An extrapolation method is usually applied when Ab initio molecular dynamics (AIMD) is applied to studying ionic conductivity in solid-state electrolytes in lithium-ion batteries. As the ions move slowly in solid-state electrolytes, the first-principles method typically involves computationally intensive calculations, and it can take significant time to obtain accurate results. First-principles method is too expensive for the time scale required at room temperature. The classical molecular dynamics method is typically applied to systems containing thousands of atoms and can simulate the system’s behavior over nanoseconds. During the simulation, the positions and velocities of the atoms are updated at discrete time intervals, allowing the system’s behavior to be studied over time. However, its accuracy depends on the empirical force-field libraries.
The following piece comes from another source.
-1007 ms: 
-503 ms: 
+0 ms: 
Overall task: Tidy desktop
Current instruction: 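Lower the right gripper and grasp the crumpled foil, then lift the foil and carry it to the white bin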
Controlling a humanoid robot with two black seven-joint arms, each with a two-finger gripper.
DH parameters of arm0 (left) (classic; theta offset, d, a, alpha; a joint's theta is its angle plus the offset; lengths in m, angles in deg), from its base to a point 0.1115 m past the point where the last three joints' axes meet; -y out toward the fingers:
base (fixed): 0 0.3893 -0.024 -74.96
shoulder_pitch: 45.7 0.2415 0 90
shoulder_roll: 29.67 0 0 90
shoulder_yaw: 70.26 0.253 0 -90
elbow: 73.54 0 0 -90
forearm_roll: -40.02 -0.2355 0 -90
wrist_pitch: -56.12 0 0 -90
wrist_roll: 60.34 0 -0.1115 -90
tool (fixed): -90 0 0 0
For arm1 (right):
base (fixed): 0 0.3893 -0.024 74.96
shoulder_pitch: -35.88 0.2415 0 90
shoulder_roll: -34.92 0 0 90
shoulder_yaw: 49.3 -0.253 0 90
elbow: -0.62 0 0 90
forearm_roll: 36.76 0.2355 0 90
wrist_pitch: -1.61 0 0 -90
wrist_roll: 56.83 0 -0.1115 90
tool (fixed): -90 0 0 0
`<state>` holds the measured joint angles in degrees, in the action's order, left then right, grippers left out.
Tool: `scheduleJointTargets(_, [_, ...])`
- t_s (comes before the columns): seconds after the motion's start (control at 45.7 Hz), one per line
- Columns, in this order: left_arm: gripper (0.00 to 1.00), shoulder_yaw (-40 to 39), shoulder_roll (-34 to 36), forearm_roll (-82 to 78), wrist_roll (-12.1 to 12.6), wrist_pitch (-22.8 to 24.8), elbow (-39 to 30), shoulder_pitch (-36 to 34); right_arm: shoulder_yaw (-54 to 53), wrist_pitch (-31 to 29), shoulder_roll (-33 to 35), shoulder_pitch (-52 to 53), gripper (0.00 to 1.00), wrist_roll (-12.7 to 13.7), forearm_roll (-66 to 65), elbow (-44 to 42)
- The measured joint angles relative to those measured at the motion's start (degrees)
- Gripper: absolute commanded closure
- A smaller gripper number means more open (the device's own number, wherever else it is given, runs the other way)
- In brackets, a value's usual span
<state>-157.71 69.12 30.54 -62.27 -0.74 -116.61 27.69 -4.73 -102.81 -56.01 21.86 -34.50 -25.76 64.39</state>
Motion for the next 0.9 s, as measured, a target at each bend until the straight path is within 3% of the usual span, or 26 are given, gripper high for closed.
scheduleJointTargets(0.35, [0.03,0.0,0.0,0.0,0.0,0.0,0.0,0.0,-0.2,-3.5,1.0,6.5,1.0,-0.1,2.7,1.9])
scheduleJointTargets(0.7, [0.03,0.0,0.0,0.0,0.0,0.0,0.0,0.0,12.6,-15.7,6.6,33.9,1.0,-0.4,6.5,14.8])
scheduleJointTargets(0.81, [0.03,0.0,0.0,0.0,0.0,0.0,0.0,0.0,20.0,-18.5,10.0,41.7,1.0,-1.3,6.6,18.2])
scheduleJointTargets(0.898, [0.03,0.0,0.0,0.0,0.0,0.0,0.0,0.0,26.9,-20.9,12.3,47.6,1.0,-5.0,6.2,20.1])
Limited by the computational resource, the previous studies applied the extrapolation method to obtain the room temperature ionic conductivity, which was not accurate because the linear relationship in the Arrhenius equation was not valid in a wide range of temperatures. Deepmd-Kit is a tool that integrates these two different computational approaches. The extrapolation and Deepmd methods were applied to the materials Li10GeP2S12, Li10SiP2S12, Li10GePS12Cl, and Li10SiPS12Cl, respectively. Both methods showed that the lithium ions favor the c direction when diffusing in the LGPS-type solid-state electrolytes. The ionic conductivity is more accurate with the dependent method compared with experiments.